Todo estaba en una quietud extraña, hasta que, de un momento a otro, sintió que una mano helada le tomó del tobillo con firmeza.
Iris aventó la sábana gritando aterrada, descubriendo un ser muy alto, delgado, similar a un anciano, con una máscara con ojos hundidos de gran tamaño y con un pico que le cubría la nariz y la boca. Llevaba ropas tan rasgadas que lucía como si trajera un pesado plumaje mal arreglado. Aquello no parecía humano.
La chica intentó zafarse de su agarre dando patadas, pero mientras más se resistía, más le apretaba. El ser movía la cabeza como un ave y hacía ruidos muy parecidos a unos chasquidos. Se acercó a Iris y la observó fijamente unos segundos. La joven estaba tan aterrada que se paralizó en ese instante, sin siquiera poder gritar.

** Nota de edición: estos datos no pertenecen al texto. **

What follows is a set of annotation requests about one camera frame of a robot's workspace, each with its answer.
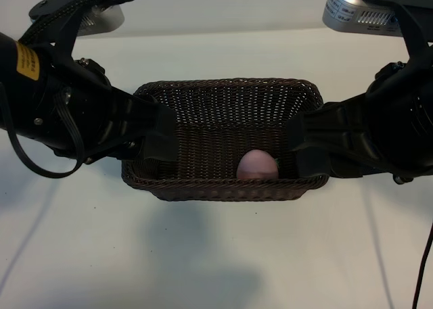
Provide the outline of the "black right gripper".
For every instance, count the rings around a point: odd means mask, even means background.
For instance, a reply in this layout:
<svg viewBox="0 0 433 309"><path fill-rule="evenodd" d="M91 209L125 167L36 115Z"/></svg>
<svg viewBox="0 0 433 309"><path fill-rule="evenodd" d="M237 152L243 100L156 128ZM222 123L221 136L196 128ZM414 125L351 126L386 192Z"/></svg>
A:
<svg viewBox="0 0 433 309"><path fill-rule="evenodd" d="M300 149L301 178L363 176L358 163L328 151L367 151L362 163L389 172L399 185L430 176L432 64L388 64L365 95L300 112L287 121L287 132L288 148Z"/></svg>

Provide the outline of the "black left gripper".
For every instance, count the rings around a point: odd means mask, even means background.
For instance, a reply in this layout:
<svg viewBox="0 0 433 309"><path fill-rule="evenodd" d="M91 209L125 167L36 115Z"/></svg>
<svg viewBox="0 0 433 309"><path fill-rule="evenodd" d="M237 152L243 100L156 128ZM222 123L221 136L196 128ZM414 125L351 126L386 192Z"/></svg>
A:
<svg viewBox="0 0 433 309"><path fill-rule="evenodd" d="M82 159L128 159L141 148L143 159L177 160L176 112L151 95L132 95L113 87L92 59L74 60L54 50L36 52L39 80L32 101L30 138L56 155L76 159L74 140L83 142Z"/></svg>

Iris sentía como si su pecho fuera a explotar, sin embargo, nunca apartó la mirada de ese ser. En el momento que la criatura golpeó el suelo con una mano de forma contundente, la habitación comenzó a deformarse en una espiral, envolviendo a Iris y al monstruo en el interior de lo que parecía un tornado que se iluminaba con los destellos de los rayos de una tormenta.
—¡Por favor que esto pare!, ¡por favor que sea una pesadilla! —dijo la aterrada chica tomando su cabeza.
—Vleyquanger —pronunció la criatura, con una voz similar a un jadeo, mientras tiraba de Iris para acercarla lo más posible.
Ella no entendió esa única palabra emitida por esa cosa, parecía pertenecer a un idioma desconocido, no obstante, no tuvo tiempo para pensar al respecto, porque la criatura clavó una de sus largas garras en su costado provocando un grito de dolor, pues ardía como una quemadura e Iris podía sentir cómo se extendía a través de su cuerpo.
Después de eso, el monstruo la liberó y se desvaneció entre las sombras dejándola sola. La joven permaneció hecha un ovillo sin soltar su cabeza, pero al percatarse de que todo estaba en silencio, abrió los ojos para descubrirse en un lugar neblinoso y lleno de árboles. No sabía dónde se hallaba, estaba perdida.